Des dizaines d'hommes ayant été victimes d'abus sexuels ont pris part à une manifestation dans les rues de Montréal samedi afin de réclamer des gouvernements fédéral et provincial un soutien accru.

Selon Alain Jobidon, organisateur de l'événement, les ressources financières et humaines pour les hommes victimes d'abus sexuels sont nettement insuffisantes.

Alors que les femmes peuvent se tourner vers de nombreux établissements du genre au Québec, il n'en existe qu'un seul pour les hommes dans l'ensemble de la province.

«Les hommes ne parlent pas de leur abus sexuel», note M. Jobidon, directeur exécutif du Centre de ressources et d'intervention pour hommes abusés sexuellement dans leur enfance (CRIPHASE).

«Pour un homme, le fait de parler de ses agressions sexuelles, c'est une perte de son identité masculine. Il a peur d'être vu comme un «loser », comme quelqu'un de faible», ajoute-t-il.

Outre une amélioration des ressources financières, M. Jobidon demande des sentences plus sévères à l'endroit des pédophiles. L'organisme exige aussi que le gouvernement du Québec élimine la disposition qui limite à trois ans le délai pour poursuivre un agresseur.

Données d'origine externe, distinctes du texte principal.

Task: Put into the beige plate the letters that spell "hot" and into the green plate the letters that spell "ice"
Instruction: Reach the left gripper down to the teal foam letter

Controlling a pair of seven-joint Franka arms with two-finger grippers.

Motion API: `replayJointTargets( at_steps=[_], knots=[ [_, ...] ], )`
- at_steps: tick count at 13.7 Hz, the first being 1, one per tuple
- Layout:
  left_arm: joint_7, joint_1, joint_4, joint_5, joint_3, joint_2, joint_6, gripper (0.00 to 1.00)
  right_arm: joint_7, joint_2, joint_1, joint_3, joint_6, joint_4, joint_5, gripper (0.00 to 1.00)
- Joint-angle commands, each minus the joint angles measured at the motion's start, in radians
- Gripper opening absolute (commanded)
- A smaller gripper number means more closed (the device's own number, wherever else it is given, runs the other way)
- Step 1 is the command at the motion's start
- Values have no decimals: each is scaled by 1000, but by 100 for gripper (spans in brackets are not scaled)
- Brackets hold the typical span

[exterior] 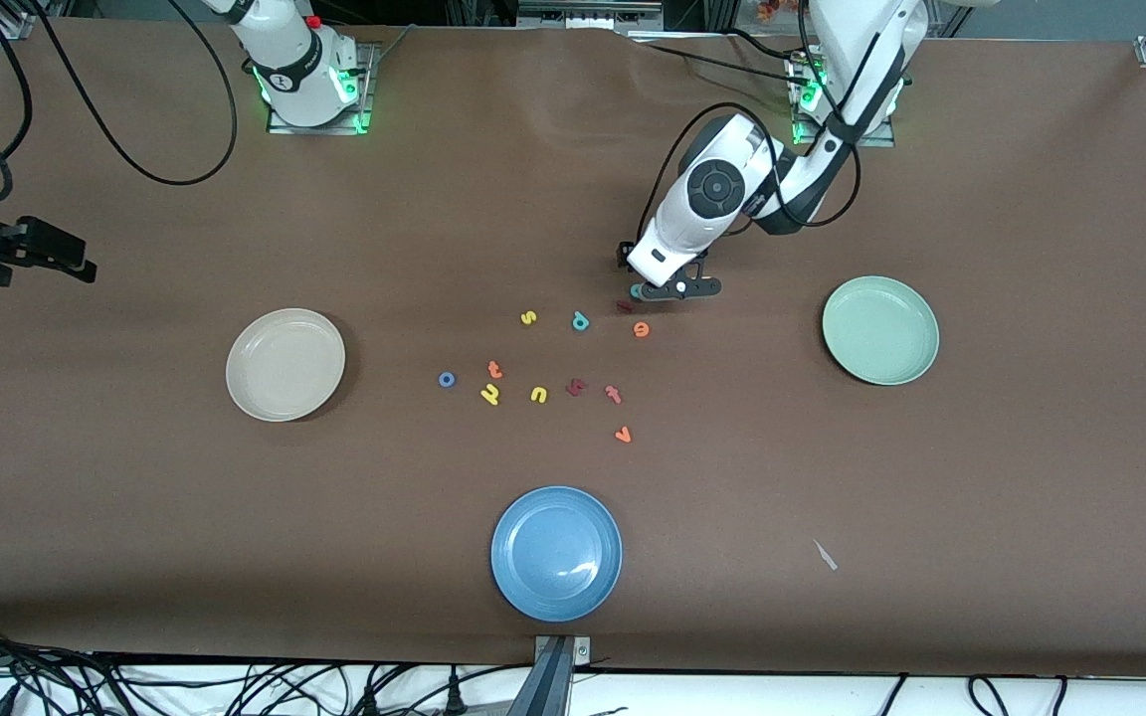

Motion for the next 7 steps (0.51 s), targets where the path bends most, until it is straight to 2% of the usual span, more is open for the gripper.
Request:
replayJointTargets(
  at_steps=[1,4,7],
  knots=[
    [-57,-10,36,60,12,37,20,77,-7,12,41,-1,-27,-2,20,100],
    [-60,-13,58,60,13,68,22,72,-7,37,84,-1,-31,3,11,100],
    [-61,-15,70,62,15,76,22,69,33,106,150,-1,10,15,24,100]
  ],
)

Selon CRIPHASE, au moins un homme sur six est victime d'abus sexuels.

«C'est un saccage complet de l'identité de la personne», décrit M. Jobidon, lui-même victime d'abus sexuels dans sa jeunesse.

«Nous avons des difficultés dans nos relations interpersonnelles. Aussi, ça amène des questionnements sur ton orientation sexuelle et un paquet de problématiques pour les hommes.»

Lors du rassemblement, samedi, de nombreux manifestants ont brandi des pancartes critiquant la gestion de récents scandales de la part de l'Église catholique. Des religieuses ont même pris part à l'événement afin de montrer leur soutien aux victimes.

L'une d'elles, soeur Marie-Elle Boileau, a critiqué le comportement des communautés religieuses dans ce dossier.

«Ce qui me fait souffrir, c'est de voir que des prêtres ont posé de mauvais gestes et que les communautés, au lieu d'aider les agressés, ont caché les prêtres et fait comme si rien ne s'était passé. L'Église devrait avoir le courage d'organiser quelque chose pour payer des thérapies aux gens qui en ont besoin», a-t-elle suggéré.

L'événement a également réuni des membres des Orphelins de Duplessis, victimes d'abus dans les orphelinats et établissements psychiatriques du Québec durant les années 40 et 50.

Du nombre, le docteur Réal Cloutier a encore d'énormes difficultés à effacer les cauchemars et les ravages psychologiques associés à de tels gestes.

Son problème, c'est que personne ne le croyait lorsqu'il essayait de parler des gestes abusifs dont il a été victime.

Il a donc décidé de garder le silence pendant plus de 40 ans. Toutes ces décennies de mutisme sont devenues intolérables: un jour, il a mis une arme à feu dans sa bouche, mais a été incapable d'appuyer sur la détente.

«C'est devenu insupportable, a témoigné le sexagénaire. J'en perds la tête.»

Refoulant les sanglots, le docteur Cloutier a relaté comment il a forcé son épouse à se faire avorter parce qu'il craignait de faire subir à ses enfants les mêmes crimes dont il avait été victime.

«J'ai sacrifié les joies de fonder une famille», a-t-il confié.